╭─ RECORDS FOR THIS TASK

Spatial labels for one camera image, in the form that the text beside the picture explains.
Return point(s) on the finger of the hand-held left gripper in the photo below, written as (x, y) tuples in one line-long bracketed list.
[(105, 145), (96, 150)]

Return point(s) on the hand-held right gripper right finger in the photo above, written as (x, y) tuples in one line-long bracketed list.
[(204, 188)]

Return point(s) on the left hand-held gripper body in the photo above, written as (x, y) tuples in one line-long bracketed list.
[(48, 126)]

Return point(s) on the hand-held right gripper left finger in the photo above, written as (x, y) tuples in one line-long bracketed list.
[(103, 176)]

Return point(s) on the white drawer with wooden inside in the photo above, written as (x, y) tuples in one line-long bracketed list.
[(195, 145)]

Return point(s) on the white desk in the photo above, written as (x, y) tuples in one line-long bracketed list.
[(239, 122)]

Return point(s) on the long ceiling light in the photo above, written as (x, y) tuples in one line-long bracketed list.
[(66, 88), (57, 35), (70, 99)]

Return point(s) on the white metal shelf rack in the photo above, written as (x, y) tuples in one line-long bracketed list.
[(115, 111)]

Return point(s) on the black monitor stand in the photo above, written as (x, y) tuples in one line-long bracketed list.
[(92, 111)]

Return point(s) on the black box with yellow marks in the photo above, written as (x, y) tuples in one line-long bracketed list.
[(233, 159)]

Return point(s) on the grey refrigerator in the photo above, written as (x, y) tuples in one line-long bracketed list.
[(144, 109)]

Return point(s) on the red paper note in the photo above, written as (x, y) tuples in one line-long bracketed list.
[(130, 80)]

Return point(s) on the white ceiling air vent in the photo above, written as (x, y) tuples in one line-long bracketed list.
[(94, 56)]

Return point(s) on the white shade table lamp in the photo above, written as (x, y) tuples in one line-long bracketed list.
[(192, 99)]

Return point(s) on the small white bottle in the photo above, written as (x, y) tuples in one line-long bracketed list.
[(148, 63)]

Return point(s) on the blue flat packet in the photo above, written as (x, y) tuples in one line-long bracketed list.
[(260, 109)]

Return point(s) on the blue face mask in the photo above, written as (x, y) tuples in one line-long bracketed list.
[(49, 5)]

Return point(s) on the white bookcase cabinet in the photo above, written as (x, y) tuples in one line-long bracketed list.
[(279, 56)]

╰─
╭─ RECORDS FOR THIS TASK

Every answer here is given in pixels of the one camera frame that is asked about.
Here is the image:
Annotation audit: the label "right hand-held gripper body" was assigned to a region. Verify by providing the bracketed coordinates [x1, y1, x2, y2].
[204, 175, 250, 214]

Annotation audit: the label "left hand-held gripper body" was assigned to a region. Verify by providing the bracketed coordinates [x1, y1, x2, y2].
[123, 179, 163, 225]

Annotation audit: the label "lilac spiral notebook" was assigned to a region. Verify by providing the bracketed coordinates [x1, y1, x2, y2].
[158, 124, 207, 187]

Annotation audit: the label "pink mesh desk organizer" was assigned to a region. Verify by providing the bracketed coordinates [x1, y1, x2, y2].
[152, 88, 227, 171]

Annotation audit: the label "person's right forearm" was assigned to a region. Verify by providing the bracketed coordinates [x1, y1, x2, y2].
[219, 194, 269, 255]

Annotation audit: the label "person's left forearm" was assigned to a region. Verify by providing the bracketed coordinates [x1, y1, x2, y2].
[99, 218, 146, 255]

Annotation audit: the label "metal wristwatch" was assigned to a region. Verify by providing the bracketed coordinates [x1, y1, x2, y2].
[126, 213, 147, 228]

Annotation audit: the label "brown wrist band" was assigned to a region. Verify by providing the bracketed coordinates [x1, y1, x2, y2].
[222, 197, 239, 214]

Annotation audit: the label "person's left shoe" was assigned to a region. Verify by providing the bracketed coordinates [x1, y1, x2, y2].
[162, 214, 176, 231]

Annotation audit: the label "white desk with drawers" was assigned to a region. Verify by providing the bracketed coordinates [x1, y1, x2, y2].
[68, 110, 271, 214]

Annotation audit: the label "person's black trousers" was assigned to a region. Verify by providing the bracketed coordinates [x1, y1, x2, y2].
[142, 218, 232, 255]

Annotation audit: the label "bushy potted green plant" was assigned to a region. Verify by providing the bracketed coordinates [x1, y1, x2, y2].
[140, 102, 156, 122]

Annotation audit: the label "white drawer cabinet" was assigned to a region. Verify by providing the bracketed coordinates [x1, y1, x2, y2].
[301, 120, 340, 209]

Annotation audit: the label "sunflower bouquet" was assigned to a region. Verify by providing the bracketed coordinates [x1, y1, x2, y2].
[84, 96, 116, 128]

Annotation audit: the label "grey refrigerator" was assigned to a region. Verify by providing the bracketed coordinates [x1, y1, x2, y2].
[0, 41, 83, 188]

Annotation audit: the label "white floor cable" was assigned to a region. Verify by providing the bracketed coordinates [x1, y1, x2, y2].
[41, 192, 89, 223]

╰─
╭─ RECORDS FOR THIS TASK

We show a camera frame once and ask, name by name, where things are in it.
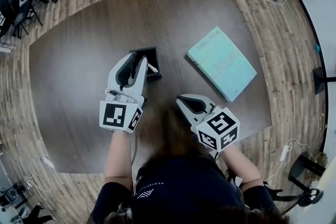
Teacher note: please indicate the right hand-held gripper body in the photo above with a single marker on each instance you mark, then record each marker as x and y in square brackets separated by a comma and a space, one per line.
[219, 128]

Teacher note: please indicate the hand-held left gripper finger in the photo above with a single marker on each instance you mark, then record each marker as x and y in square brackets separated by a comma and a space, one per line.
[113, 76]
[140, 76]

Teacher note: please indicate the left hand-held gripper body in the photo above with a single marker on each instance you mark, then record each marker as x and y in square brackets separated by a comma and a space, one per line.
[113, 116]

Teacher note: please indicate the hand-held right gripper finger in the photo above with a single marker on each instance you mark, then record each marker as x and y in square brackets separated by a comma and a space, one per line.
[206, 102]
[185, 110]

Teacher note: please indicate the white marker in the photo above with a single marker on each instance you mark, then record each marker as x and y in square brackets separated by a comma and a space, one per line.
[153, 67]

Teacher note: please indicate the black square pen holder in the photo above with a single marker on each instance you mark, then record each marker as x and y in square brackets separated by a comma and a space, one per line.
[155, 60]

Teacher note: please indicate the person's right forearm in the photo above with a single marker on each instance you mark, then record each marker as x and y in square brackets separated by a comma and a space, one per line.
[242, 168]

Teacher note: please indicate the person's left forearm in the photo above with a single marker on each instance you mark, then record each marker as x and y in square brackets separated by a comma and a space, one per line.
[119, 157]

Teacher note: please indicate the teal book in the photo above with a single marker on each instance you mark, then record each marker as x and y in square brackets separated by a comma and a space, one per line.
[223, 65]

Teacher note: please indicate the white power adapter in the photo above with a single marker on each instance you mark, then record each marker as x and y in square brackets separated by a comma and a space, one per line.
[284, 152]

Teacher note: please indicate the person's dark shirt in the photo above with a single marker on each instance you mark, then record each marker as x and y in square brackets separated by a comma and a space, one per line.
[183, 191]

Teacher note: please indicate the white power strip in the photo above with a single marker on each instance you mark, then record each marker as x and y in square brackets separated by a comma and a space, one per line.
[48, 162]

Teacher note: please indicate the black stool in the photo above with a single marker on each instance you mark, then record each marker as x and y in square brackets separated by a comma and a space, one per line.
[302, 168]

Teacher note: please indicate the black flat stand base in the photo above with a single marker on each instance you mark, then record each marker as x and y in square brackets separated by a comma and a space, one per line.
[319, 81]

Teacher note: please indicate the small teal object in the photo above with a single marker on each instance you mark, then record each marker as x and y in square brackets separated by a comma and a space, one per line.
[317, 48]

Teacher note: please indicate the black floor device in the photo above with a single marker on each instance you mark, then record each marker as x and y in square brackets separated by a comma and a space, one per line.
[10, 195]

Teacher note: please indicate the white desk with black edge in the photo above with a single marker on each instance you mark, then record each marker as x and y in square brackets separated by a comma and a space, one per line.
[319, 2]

╰─

AIM OF THE TASK: Scan the listing for "camera" and copy out each line that has it.

TASK ANSWER:
Spatial labels for one camera image, in the form that the text beside the picture explains.
Every answer here is given in pixels of the one camera frame that is asked about.
We show a camera frame once and ask, name by name, where things are in it.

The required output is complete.